- [MATERIAL PROVIDED]:
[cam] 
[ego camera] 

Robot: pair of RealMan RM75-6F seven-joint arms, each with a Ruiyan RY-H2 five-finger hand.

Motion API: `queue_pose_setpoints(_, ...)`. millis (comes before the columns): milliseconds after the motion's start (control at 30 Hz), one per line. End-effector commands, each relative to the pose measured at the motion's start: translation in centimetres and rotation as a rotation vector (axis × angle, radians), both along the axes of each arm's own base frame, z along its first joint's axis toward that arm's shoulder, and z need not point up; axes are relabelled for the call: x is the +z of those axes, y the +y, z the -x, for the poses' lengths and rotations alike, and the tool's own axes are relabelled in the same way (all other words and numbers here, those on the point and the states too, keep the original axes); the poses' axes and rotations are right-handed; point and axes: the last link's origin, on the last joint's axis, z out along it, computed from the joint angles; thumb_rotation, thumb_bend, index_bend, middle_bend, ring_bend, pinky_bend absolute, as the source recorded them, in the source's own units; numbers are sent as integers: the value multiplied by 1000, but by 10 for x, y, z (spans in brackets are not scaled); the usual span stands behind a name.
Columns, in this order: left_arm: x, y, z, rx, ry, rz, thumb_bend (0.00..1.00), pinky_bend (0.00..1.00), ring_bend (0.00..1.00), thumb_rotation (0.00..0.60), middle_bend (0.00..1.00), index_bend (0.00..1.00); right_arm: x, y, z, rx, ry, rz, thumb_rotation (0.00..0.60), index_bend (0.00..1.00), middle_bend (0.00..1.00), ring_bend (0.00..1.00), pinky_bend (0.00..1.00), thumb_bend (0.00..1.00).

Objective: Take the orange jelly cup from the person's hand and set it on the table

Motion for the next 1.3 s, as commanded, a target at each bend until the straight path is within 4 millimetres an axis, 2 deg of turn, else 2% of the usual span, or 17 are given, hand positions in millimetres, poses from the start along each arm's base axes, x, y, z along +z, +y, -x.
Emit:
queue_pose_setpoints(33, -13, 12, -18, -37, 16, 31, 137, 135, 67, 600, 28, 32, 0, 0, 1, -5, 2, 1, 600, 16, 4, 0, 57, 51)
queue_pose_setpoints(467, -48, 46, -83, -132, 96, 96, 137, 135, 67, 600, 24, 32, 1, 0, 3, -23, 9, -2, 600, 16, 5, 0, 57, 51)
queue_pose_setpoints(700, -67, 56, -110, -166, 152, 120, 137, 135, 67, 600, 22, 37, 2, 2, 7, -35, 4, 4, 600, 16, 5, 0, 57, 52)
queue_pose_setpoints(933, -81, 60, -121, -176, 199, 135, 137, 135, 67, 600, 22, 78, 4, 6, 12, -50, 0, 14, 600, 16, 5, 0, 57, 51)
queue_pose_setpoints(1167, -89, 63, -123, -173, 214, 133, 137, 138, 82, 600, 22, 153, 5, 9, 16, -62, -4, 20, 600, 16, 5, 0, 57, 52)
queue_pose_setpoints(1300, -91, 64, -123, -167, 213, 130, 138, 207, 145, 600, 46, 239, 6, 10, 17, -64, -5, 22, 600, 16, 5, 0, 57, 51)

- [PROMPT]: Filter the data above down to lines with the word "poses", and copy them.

- [RESPONSE BOX]:
Motion API: `queue_pose_setpoints(_, ...)`. millis (comes before the columns): milliseconds after the motion's start (control at 30 Hz), one per line. End-effector commands, each relative to the pose measured at the motion's start: translation in centimetres and rotation as a rotation vector (axis × angle, radians), both along the axes of each arm's own base frame, z along its first joint's axis toward that arm's shoulder, and z need not point up; axes are relabelled for the call: x is the +z of those axes, y the +y, z the -x, for the poses' lengths and rotations alike, and the tool's own axes are relabelled in the same way (all other words and numbers here, those on the point and the states too, keep the original axes); the poses' axes and rotations are right-handed; point and axes: the last link's origin, on the last joint's axis, z out along it, computed from the joint angles; thumb_rotation, thumb_bend, index_bend, middle_bend, ring_bend, pinky_bend absolute, as the source recorded them, in the source's own units; numbers are sent as integers: the value multiplied by 1000, but by 10 for x, y, z (spans in brackets are not scaled); the usual span stands behind a name.
Motion for the next 1.3 s, as commanded, a target at each bend until the straight path is within 4 millimetres an axis, 2 deg of turn, else 2% of the usual span, or 17 are given, hand positions in millimetres, poses from the start along each arm's base axes, x, y, z along +z, +y, -x.

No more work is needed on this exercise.